On October 29, 2010, trade union representatives quit the ongoing negotiations and called a strike, charging that the Treasury had “broken the social peace”. A few weeks later the union bureaucrats agreed a comprehensive reform of the pension system with the government and employers.
The deal involves a gradual increase in contribution years from 2012 in order to be eligible for a full pension. By 2020 the contribution period for women is to increase from 34 to 37 years and for men from 37 to 40 years. Women currently can take retirement in Bulgaria at 60 and men at 63. From 2021 the retirement age will rise to 63 for women and 65 for men. In 2011 contribution rates will increase by 1.8 to 17.8 percent in line with demands made by the IMF.
As a result of the global economic and financial crisis many hospitals have been closed due to lack of funding. In 2007 one study revealed that thousands had died unnecessarily due to inadequacies in emergency services. The victims were turned away by hospitals or treated improperly.
Earnings for nursing staff and doctors range between €250 and €500 a month.

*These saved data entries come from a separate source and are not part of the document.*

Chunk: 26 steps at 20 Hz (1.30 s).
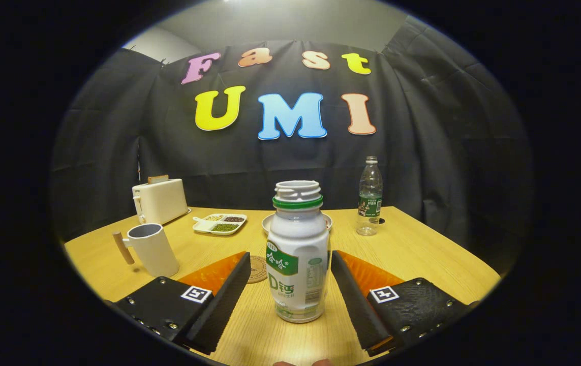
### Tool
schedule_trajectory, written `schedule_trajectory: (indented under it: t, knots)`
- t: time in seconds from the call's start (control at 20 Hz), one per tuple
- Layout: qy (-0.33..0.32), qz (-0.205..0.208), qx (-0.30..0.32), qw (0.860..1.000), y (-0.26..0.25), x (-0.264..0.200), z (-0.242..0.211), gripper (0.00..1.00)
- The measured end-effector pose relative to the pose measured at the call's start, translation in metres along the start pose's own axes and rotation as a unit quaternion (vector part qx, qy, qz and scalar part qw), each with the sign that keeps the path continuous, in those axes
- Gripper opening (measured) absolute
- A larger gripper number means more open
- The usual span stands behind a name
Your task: Take the bottle from table, then pour the juice into the cup, finally place the bottle on the coaster
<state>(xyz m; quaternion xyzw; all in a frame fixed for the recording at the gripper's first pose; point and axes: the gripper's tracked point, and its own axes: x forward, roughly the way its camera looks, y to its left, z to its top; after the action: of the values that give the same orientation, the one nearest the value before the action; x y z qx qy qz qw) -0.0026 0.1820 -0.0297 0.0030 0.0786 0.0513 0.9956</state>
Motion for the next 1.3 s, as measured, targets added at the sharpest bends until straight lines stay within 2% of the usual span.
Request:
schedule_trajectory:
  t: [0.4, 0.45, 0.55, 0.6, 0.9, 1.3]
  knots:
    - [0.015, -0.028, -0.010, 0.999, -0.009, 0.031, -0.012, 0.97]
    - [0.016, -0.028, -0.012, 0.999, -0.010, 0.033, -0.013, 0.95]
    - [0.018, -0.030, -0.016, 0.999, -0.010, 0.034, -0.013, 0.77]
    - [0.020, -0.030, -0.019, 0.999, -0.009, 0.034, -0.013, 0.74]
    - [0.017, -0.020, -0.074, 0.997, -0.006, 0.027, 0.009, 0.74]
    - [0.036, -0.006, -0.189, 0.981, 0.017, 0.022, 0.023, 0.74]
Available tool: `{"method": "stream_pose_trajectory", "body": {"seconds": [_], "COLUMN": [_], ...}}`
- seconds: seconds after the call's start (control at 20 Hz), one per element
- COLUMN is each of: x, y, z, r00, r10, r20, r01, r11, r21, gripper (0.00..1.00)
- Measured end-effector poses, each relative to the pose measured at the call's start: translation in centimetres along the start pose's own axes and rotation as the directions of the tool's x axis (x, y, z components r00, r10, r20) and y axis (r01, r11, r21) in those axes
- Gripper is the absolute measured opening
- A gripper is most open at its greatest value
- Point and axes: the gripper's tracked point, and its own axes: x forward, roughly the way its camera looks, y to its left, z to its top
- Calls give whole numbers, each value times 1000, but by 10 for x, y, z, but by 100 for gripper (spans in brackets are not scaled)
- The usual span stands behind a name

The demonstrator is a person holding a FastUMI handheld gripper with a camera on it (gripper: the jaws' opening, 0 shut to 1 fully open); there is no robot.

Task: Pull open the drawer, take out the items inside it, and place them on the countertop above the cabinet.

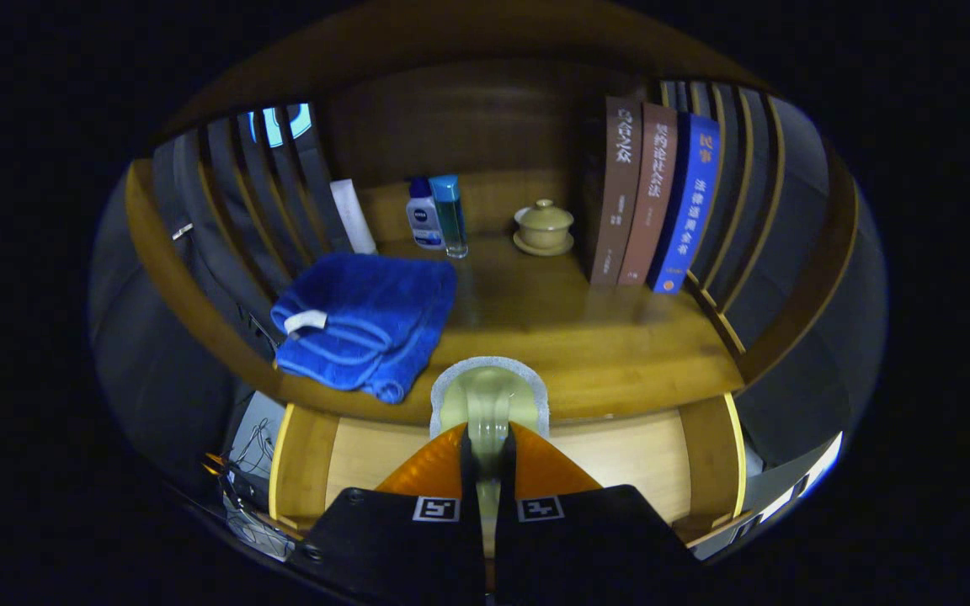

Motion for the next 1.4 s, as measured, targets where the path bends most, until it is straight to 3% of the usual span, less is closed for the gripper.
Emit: {"method": "stream_pose_trajectory", "body": {"seconds": [0.35,0.6,0.8,0.9,1.25,1.4], "x": [61,90,99,97,73,46], "y": [-9,-9,-7,-6,-3,1], "z": [55,64,64,67,67,62], "r00": [999,999,999,999,997,991], "r10": [-46,-48,-38,-31,-16,-8], "r20": [14,-7,-1,14,70,131], "r01": [46,48,38,30,14,1], "r11": [999,999,999,999,999,999], "r21": [-5,7,25,40,37,54], "gripper": [10,10,19,26,100,100]}}
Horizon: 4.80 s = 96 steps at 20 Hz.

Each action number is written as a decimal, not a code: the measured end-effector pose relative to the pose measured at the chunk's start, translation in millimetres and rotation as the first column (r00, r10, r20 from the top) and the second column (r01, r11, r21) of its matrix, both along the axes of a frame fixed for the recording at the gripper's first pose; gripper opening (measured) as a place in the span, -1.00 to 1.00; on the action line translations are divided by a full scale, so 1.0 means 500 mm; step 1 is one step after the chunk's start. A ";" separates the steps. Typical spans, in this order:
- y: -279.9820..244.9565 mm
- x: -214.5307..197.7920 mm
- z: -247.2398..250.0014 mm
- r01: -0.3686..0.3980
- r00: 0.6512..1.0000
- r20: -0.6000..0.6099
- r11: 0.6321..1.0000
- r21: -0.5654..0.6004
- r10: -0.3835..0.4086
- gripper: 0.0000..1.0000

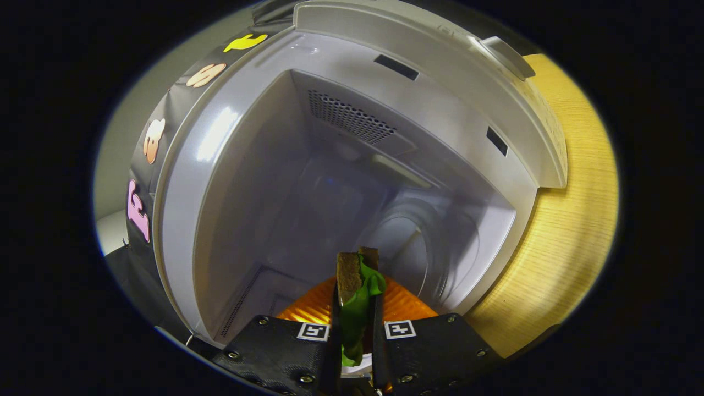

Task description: Open the microwave, put the food inside, and close the microwave door.

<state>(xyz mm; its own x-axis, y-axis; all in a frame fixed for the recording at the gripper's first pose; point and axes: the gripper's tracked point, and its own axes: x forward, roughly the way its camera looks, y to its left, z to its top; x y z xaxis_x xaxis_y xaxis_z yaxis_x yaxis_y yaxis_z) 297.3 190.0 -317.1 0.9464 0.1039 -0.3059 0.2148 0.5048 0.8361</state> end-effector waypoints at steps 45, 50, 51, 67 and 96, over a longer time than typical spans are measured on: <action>-0.100 -0.455 0.512 -0.154 0.903 0.139 0.610 -0.777 0.406 0.94; -0.012 -0.517 0.519 -0.212 0.842 0.150 0.573 -0.791 0.518 0.94; 0.009 -0.528 0.518 -0.229 0.825 0.153 0.567 -0.791 0.545 0.95; 0.310 -0.709 0.486 -0.464 0.511 0.104 0.376 -0.802 0.853 -0.37; 0.384 -0.806 0.185 -0.732 0.388 -0.205 0.165 -0.661 0.899 -0.96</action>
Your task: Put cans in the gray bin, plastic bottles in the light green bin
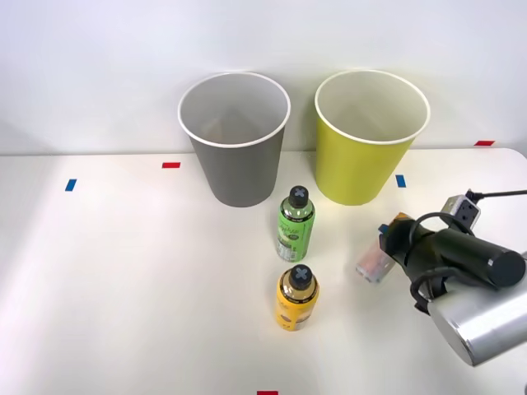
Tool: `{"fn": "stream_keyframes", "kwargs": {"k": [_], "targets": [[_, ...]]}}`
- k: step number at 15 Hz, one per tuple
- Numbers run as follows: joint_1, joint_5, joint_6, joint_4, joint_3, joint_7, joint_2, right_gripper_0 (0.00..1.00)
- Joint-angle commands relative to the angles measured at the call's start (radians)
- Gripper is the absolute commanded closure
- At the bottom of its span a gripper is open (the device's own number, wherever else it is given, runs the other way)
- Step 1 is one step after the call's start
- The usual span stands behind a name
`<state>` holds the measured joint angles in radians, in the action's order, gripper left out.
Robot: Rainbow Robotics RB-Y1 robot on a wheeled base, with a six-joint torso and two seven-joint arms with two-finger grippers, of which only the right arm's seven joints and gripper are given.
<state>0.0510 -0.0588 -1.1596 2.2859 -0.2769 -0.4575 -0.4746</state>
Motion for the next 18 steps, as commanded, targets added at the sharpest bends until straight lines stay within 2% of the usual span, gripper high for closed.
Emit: {"fn": "stream_keyframes", "kwargs": {"k": [1, 3, 6, 10, 15, 18], "targets": [[0.104, 0.045, 0.201, 0.116, 0.004, -0.227, -0.041, 1.00], [0.116, 0.062, 0.311, 0.116, 0.004, -0.279, -0.042, 1.00], [0.118, 0.119, 0.492, 0.115, 0.010, -0.280, -0.044, 1.00], [0.102, 0.091, 0.764, 0.115, 0.058, -0.263, -0.052, 1.00], [-0.074, 0.088, 0.796, 0.107, 0.018, -0.263, -0.025, 1.00], [-0.234, 0.088, 0.796, 0.009, -0.054, -0.262, 0.044, 1.00]]}}
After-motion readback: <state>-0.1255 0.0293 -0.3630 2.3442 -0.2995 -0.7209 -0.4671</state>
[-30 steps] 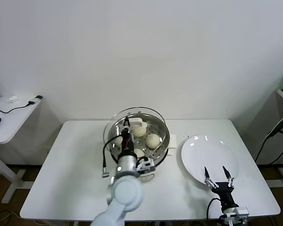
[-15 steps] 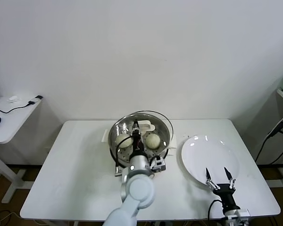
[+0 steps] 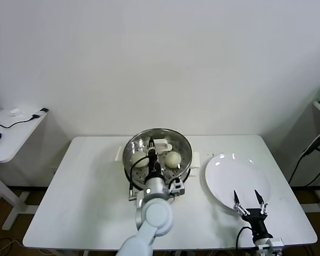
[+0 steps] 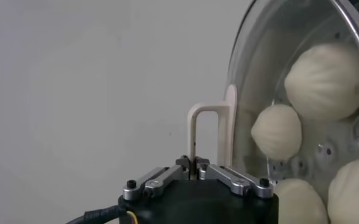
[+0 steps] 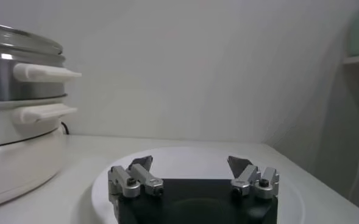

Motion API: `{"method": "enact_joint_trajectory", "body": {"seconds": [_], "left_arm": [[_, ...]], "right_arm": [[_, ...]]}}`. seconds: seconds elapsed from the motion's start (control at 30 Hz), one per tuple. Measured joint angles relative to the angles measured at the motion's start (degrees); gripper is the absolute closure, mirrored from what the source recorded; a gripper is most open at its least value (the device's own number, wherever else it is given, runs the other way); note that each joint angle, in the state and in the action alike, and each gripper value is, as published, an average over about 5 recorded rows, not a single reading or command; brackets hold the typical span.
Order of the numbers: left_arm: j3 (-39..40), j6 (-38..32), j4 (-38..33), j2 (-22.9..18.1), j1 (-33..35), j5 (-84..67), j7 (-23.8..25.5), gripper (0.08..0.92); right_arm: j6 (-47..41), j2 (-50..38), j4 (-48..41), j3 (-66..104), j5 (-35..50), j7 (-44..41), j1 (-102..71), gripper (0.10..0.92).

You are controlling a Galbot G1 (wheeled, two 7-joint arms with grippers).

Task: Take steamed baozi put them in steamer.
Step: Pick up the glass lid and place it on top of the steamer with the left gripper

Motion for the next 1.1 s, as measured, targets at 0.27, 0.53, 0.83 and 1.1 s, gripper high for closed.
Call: {"method": "enact_joint_trajectory", "body": {"seconds": [0.27, 0.53, 0.83, 1.1], "left_arm": [[-0.47, -0.23, 1.26, -0.39, -0.72, 0.3, -0.62, 0.862], [-0.82, -0.54, 1.39, 0.29, 0.01, 0.62, -0.85, 0.862], [-1.28, -1.38, 1.57, 0.5, 0.37, 0.7, -1.39, 0.862], [-1.12, -1.92, 0.55, 1.64, 1.0, -0.19, -1.63, 0.693]], "right_arm": [[0.6, 0.08, -0.01, -0.07, -0.05, 0.01, -0.05, 0.203], [1.28, 0.08, -0.17, 0.0, -0.02, 0.02, -0.16, 0.203], [2.22, 0.34, -0.29, -0.09, -0.55, -0.03, -0.26, 0.203], [2.86, 0.46, -0.01, -0.09, -1.13, -0.25, -0.3, 0.203]]}}
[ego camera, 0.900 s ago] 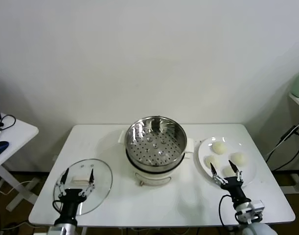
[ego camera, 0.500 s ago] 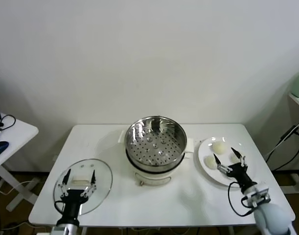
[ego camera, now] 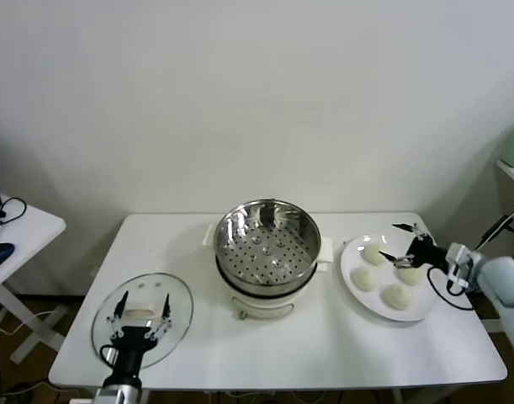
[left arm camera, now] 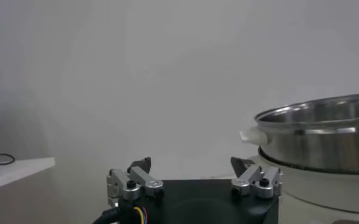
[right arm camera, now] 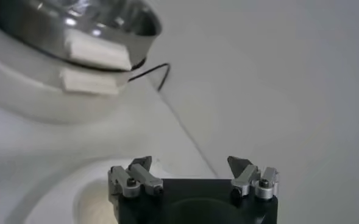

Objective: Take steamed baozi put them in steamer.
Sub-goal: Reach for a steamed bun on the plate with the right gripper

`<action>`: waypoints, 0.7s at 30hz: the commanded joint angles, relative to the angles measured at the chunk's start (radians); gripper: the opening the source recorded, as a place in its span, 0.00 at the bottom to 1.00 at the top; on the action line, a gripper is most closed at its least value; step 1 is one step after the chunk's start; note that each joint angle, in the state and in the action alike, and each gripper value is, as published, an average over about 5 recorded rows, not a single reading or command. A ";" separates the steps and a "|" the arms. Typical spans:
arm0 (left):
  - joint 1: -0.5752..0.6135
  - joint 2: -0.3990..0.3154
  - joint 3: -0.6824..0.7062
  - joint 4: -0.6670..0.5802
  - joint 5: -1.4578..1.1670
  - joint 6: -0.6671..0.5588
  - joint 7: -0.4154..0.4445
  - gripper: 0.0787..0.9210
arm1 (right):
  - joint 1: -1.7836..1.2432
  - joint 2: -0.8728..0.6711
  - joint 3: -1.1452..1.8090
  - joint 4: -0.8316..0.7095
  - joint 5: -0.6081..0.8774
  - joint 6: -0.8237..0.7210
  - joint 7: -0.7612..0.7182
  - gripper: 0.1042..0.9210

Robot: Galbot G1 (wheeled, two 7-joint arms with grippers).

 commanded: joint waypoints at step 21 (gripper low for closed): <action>-0.051 0.022 -0.004 0.019 -0.019 0.053 -0.006 0.88 | 0.620 0.320 -0.587 -0.700 -0.418 0.129 -0.271 0.88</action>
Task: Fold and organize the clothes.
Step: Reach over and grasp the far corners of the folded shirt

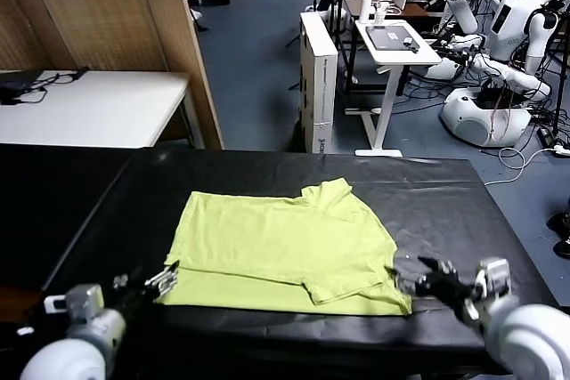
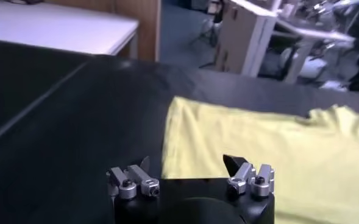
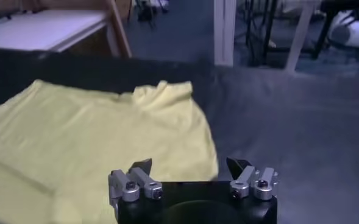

Patients lacking the financial resources for “unregulated” payments face the risk of being poorly treated even in the case of routine illnesses. According to official estimates Bulgarians needing medical treatment pay out €750 million annually to medical staff in the form of “unregulated” payments.
“If the government continues its health policy in this manner there will soon be no more doctors. They will go abroad and never return”, Panayot Dimitrov, an anaesthesiologist at a Sofia hospital, told Balkan Insight during a protest action on December 1.
Health Minister Stefan Konstantinov has responded to the decay of the public health system by introducing a bill for the liberalization and privatisation of health insurance. This corresponds to the interests of the major European insurance companies.
Simultaneously, the state has increased pressure on those paying insurance premiums by deducting such sums from their wages in advance. This is the reaction by the state to the fact that many people are withholding their contributions, preferring to pay doctors under the table in order to receive treatment.
In mid-2010 parliament enacted a decree cutting civil service pay by 10 percent. In addition, wages are to be frozen from 2011 to 2013 while the number of jobs in the public sector is to be cut by more than 10 percent.
Last year saw a series of protests by students against planned cuts in education. However, as is the case in the rest of Europe, the authorities ignored the protests.
According to one representative of the Bulgarian Academy of Sciences (BAW), Professor Boyko Georgiev, in 2010 the government reduced the salary of a full professor by 400 lew a month (€200) and halved the earnings of a postdoctoral assistant. The budget for the academy is to be reduced by a further 30 percent in 2011.
In November, staff at the science academy threatened to walk out if the government did not accede to their demands for the payment of an additional 110 million lew (€55 million) for teaching and research, and the prompt payment of all outstanding wages.
Financial allocations to the country's film industry have been reduced by a quarter. On December 1, hundreds of scientists, doctors, students and filmmakers conducted street protests in Sofia. Their anger was directed primarily against Finance Minister Dyankov's austerity program.